In vivo role of IL-6 on the viral load and on immunological abnormalities of HIV-infected patients.

In vitro experiments have suggested that interleukin (IL)-6 may contribute to human immunodeficiency virus (HIV) burden and to immunological abnormalities in HIV-infected patients. We had the opportunity to directly address this question in vivo through the virological and immunological monitoring of HIV-infected patients treated with an anti-IL-6 monoclonal antibody (mAb) for a lymphoma (ANRS 018 trial). Sixteen courses of anti-IL-6 mAb administration, performed in 11 patients, were studied.
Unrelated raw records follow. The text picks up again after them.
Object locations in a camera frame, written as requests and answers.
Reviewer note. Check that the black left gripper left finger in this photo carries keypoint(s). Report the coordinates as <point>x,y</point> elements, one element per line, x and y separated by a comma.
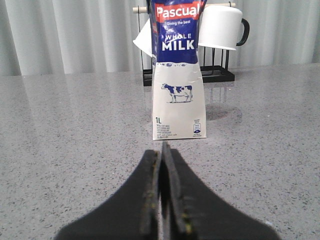
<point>129,214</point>

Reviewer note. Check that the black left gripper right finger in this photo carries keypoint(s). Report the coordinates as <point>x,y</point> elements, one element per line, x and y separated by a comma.
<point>191,211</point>

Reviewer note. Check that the blue white milk carton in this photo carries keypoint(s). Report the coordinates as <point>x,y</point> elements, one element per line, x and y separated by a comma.
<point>178,99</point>

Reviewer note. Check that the black wire mug rack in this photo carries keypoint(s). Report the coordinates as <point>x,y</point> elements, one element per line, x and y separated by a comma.
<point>214,65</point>

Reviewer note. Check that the white mug black handle left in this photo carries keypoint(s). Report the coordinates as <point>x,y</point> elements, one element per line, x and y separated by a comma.
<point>144,39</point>

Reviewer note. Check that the white mug black handle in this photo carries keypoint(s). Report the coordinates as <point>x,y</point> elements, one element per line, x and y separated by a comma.
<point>144,39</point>
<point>223,27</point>

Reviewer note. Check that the white mug black handle right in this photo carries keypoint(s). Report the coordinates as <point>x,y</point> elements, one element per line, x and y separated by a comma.
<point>223,27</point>

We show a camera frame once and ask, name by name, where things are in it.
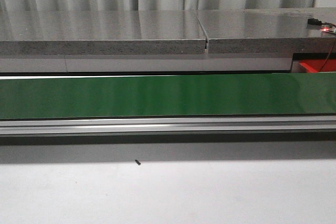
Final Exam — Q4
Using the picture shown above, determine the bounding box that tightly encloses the red black sensor wire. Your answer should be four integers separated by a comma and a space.
319, 40, 336, 72

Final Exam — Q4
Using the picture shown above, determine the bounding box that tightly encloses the small sensor circuit board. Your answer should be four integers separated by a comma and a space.
307, 18, 335, 35

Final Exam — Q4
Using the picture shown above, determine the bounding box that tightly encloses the red plastic tray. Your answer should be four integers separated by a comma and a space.
299, 59, 336, 73

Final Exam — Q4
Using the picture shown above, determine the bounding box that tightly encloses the green conveyor belt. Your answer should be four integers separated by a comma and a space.
1, 72, 335, 136

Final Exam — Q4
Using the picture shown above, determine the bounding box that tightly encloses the grey stone counter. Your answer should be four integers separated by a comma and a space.
1, 7, 335, 74

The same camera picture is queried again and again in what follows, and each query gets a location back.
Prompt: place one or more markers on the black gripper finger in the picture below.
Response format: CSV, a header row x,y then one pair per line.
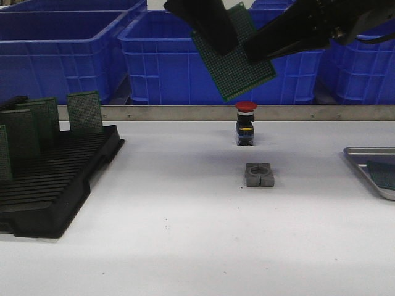
x,y
210,19
311,25

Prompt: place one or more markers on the green perforated circuit board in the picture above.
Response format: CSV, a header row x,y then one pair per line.
x,y
6,169
46,117
84,111
382,174
22,136
233,74

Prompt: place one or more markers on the silver metal tray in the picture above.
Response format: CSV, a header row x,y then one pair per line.
x,y
358,158

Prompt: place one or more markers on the black slotted board rack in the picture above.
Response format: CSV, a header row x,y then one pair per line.
x,y
46,193

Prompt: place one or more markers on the blue plastic crate rear right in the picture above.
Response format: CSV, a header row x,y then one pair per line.
x,y
263,12

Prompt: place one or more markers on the blue plastic crate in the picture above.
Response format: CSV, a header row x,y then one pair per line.
x,y
165,68
77,5
53,54
359,73
263,12

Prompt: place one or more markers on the blue plastic crate centre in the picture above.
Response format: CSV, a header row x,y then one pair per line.
x,y
165,68

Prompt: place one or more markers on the blue plastic crate rear left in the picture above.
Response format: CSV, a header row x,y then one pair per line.
x,y
77,5

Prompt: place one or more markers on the red emergency stop button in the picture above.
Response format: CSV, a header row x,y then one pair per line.
x,y
244,126

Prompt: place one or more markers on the grey metal pipe clamp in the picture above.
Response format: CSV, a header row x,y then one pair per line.
x,y
259,175

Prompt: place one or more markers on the steel table edge rail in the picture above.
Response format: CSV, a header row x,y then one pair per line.
x,y
261,113
All patients were at a late stage of HIV infection. The HIV load and the immunological status were determined at the initiation of each course and at its end, 21 days later. The mAb induced no significant change of HIV load, as evaluated by p24 antigenemia, plasma viremia, and quantification of circulating HIV RNA by reverse transcriptase-polymerase chain reaction and branched DNA techniques. The anti-IL-6 mAb also did not affect CD4+, CD8+, and CD19+ circulating cell counts, nor the serum concentrations of sIL-2R and of sCD8. In contrast, the mAb completely abrogated acute-phase reaction, as demonstrated by the normalization of C-reactive protein and fibrinogen circulating levels (p = 0.013 and p = 0.008, respectively). It increased serum albumin concentration. The latter effect was restricted to patients with a spontaneously low albuminemia (p = 0.01). It decreased B-lymphocyte hyperactivity, as reflected by decreased IgG and IgA serum levels (p = 0.008 and p < 0.001, respectively), and by a decreased production of IgG in vitro (p = 0.017). In contrast, the IgM hyperproduction was not affected by the mAb. Therefore, increased IL-6 production in HIV-infected patients at a late stage of the infection may not stimulate HIV replication in vivo, but it may represent a key mechanism contributing to the metabolic and immunological dysbalance of the disease.